What is needed :: Below is a listing. Quote from it, exactly, the lines from the one containing "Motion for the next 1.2" down to the one containing "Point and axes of", both ends included, and nothing else.
START Supplied material
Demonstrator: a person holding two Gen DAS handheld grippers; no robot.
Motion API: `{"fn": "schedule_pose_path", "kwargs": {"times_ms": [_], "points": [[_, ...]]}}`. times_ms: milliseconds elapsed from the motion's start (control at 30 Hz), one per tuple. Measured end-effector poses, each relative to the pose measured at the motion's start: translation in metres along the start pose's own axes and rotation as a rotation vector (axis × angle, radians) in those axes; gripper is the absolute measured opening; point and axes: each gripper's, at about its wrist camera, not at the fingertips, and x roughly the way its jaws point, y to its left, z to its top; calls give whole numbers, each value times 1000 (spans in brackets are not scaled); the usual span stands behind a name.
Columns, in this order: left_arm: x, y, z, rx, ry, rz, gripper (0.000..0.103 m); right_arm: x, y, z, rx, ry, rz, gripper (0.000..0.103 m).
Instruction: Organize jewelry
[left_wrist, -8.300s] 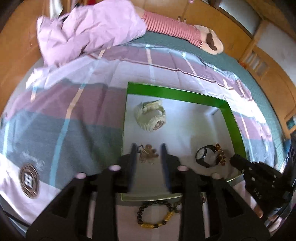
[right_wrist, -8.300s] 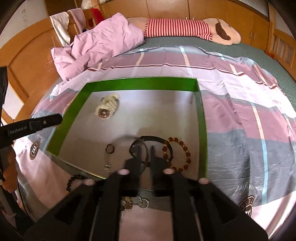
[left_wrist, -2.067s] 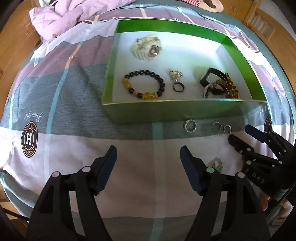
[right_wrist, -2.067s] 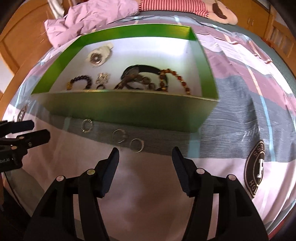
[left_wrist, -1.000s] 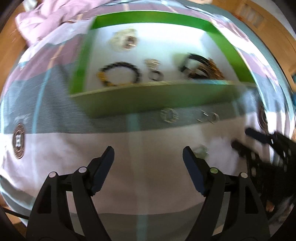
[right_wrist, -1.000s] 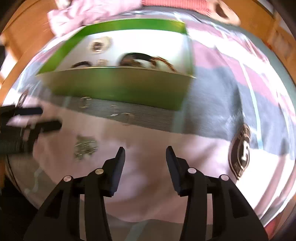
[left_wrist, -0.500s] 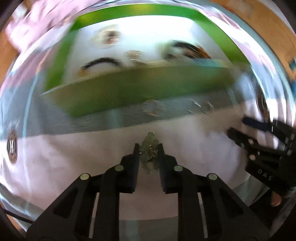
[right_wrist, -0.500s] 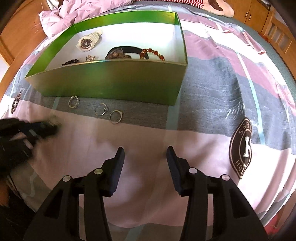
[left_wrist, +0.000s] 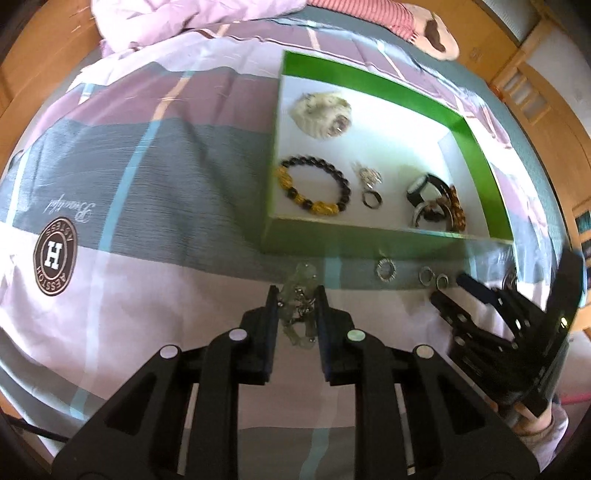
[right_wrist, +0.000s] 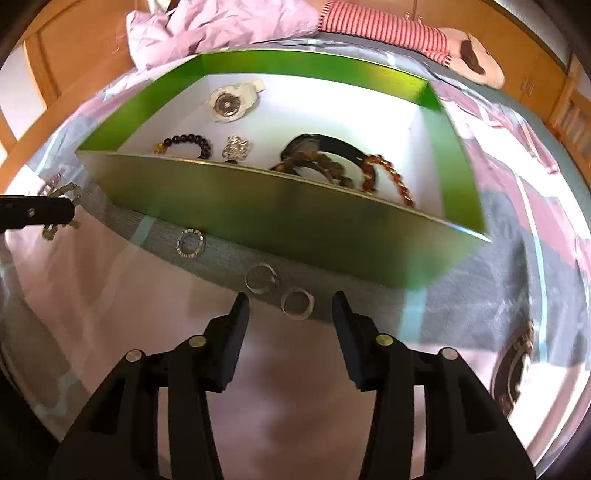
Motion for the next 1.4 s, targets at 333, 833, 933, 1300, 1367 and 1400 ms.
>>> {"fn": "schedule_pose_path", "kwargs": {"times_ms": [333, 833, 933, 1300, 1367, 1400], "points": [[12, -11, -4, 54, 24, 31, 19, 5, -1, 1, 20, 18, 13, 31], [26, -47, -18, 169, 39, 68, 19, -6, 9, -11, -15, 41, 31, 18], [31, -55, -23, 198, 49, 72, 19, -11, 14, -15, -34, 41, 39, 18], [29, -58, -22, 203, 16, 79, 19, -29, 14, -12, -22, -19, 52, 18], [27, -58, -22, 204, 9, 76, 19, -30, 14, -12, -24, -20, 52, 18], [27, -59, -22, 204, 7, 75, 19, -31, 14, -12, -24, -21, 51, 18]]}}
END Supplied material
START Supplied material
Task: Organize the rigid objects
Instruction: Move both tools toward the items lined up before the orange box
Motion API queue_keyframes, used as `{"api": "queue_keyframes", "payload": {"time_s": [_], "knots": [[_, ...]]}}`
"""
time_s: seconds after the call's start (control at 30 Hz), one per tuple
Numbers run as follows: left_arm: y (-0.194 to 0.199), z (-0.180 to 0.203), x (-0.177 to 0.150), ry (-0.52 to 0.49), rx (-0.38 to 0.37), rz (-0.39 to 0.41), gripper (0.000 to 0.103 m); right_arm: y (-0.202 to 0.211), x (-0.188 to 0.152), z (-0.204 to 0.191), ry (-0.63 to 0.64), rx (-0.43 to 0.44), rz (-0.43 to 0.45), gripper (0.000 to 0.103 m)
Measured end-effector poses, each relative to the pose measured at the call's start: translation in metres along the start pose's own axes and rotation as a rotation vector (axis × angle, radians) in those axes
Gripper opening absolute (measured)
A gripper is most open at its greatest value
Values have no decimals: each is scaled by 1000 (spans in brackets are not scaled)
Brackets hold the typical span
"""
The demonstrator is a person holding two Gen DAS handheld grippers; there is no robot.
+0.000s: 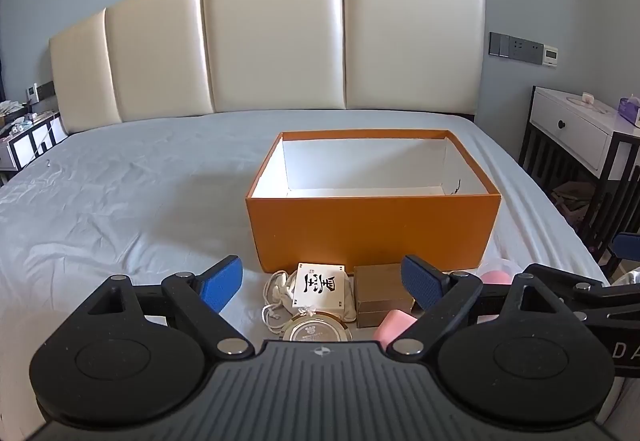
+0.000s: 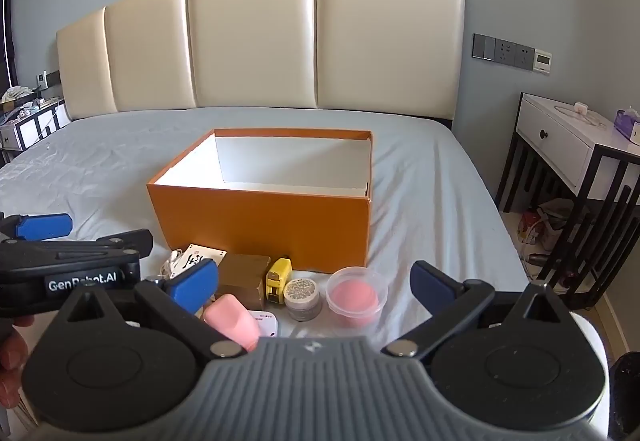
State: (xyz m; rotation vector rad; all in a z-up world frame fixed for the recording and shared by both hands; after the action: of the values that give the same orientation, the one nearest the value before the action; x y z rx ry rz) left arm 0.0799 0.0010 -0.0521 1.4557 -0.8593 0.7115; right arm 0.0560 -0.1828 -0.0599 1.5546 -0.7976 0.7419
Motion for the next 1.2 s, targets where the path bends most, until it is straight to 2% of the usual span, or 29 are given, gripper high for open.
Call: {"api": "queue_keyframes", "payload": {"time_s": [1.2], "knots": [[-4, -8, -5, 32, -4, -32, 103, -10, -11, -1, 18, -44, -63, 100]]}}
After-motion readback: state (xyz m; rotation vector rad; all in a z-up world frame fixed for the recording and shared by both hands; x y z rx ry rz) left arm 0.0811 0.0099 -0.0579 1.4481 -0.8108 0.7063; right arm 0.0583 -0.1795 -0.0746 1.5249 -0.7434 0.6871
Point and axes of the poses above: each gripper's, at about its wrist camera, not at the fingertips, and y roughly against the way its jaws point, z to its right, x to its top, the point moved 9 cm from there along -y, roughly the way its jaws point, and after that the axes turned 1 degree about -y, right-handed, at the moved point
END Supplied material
Response area ::
Motion for the next 1.2 s, targets where the path bends most, until it is straight to 2% of the usual span, or 29 are given, gripper high for open.
Call: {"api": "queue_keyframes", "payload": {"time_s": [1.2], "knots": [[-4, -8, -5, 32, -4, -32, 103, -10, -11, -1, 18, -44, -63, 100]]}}
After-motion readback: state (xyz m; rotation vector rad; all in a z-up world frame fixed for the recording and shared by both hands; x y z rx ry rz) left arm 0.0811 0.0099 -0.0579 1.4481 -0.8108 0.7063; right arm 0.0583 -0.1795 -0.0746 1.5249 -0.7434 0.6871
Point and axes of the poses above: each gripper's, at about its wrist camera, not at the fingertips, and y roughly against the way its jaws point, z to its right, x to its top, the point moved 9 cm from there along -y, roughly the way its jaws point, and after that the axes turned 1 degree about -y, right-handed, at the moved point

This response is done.